» **PROBLEM TO SOLVE**:
Make an exact copy of the lines from the one holding "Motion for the" through the last line of the material, and output nothing else.

Start of AVAILABLE DATA

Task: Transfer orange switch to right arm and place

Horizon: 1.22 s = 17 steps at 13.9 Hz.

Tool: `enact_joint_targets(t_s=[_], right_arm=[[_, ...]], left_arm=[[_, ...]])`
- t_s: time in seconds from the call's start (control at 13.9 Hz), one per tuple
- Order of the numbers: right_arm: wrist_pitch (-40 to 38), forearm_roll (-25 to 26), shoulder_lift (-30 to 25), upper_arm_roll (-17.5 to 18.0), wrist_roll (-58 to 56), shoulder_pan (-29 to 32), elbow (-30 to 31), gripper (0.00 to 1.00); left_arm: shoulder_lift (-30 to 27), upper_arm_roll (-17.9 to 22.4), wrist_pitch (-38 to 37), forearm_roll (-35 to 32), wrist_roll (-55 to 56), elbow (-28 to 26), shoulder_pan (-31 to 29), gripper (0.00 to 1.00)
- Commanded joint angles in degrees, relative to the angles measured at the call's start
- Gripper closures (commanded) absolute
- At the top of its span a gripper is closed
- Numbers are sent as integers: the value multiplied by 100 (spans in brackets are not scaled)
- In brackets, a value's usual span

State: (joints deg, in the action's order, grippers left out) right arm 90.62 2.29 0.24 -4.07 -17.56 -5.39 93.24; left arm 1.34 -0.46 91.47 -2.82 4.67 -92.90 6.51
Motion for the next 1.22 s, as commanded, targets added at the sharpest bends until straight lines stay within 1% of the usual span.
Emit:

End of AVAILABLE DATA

» **REPLY**:
Motion for the next 1.22 s, as commanded, targets added at the sharpest bends until straight lines stay within 1% of the usual span.
Emit:

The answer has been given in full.